Given data>
************

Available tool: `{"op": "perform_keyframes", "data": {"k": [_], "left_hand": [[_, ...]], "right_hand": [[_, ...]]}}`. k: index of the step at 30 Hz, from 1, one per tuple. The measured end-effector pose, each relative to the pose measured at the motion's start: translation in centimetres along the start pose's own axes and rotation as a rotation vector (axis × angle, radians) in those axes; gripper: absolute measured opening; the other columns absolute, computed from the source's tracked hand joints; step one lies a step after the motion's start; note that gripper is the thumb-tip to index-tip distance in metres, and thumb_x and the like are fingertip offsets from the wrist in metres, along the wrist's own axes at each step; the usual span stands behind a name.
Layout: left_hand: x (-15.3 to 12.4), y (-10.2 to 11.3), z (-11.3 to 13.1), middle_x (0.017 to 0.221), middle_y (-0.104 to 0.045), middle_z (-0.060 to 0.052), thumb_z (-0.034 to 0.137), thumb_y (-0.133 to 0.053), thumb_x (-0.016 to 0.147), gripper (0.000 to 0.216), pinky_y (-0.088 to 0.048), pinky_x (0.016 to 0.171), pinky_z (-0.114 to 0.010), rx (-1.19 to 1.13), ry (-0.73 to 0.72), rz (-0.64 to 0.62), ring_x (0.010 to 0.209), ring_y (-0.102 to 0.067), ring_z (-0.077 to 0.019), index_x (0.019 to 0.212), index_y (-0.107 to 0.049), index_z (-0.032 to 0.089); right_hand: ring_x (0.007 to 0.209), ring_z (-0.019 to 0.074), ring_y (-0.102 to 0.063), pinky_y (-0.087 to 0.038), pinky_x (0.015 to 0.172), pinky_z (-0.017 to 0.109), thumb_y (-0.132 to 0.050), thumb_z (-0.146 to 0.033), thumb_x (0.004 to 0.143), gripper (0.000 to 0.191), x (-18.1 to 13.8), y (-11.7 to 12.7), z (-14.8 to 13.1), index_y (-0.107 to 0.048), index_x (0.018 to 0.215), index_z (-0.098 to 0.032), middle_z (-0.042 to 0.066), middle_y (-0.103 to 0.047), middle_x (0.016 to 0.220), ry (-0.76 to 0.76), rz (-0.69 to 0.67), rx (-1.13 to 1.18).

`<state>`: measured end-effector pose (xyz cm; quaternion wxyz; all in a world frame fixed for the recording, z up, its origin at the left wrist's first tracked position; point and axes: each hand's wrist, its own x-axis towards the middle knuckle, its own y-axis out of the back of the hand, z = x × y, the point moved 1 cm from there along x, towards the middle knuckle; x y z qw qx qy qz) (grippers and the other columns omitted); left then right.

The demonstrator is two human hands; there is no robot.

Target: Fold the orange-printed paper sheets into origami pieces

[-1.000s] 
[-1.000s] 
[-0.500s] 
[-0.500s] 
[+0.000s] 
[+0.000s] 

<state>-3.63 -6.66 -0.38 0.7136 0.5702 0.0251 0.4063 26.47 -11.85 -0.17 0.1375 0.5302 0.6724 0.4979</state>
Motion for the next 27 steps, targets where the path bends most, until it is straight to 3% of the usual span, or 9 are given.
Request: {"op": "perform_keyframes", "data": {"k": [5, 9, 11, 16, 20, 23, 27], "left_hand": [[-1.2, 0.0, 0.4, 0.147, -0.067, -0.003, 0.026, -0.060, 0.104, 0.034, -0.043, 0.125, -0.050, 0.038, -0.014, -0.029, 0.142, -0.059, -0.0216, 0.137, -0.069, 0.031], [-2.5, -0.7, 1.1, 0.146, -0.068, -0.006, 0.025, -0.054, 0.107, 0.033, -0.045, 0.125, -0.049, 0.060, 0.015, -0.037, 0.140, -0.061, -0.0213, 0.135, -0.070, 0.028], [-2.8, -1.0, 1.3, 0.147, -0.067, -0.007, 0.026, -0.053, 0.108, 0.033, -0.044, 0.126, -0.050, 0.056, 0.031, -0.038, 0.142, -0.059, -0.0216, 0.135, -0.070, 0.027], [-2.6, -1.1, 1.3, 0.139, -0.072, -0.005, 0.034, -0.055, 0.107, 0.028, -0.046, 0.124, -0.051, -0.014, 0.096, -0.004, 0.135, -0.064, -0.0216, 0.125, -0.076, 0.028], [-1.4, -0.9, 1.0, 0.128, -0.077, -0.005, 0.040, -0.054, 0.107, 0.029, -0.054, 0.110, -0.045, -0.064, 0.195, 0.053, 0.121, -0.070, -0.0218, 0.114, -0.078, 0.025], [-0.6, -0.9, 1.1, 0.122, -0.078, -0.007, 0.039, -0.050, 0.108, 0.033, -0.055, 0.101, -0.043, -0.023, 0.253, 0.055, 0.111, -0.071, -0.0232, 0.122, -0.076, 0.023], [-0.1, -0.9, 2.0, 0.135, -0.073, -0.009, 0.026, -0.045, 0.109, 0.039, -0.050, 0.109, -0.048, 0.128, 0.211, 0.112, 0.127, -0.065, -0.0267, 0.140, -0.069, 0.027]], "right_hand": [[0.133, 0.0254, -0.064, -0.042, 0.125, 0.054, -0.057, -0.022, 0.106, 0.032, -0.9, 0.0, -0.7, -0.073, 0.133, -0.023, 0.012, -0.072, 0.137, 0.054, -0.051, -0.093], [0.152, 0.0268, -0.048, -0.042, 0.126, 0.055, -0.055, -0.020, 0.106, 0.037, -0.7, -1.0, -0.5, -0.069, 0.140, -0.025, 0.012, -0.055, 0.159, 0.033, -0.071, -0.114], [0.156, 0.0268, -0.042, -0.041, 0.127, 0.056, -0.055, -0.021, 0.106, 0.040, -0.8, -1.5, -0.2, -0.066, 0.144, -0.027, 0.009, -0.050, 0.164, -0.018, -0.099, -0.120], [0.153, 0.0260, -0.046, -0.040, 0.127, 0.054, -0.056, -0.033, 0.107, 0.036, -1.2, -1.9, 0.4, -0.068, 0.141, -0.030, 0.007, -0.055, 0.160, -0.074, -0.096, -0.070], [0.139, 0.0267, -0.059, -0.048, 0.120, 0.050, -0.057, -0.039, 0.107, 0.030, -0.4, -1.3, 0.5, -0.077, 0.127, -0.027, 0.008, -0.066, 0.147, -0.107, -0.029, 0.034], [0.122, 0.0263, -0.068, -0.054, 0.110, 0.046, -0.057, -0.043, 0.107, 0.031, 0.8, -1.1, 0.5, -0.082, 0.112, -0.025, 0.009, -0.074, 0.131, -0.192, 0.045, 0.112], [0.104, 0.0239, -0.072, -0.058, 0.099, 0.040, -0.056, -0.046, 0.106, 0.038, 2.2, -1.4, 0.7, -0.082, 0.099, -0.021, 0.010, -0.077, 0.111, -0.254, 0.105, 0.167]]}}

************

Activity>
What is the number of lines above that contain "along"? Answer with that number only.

The answer>
2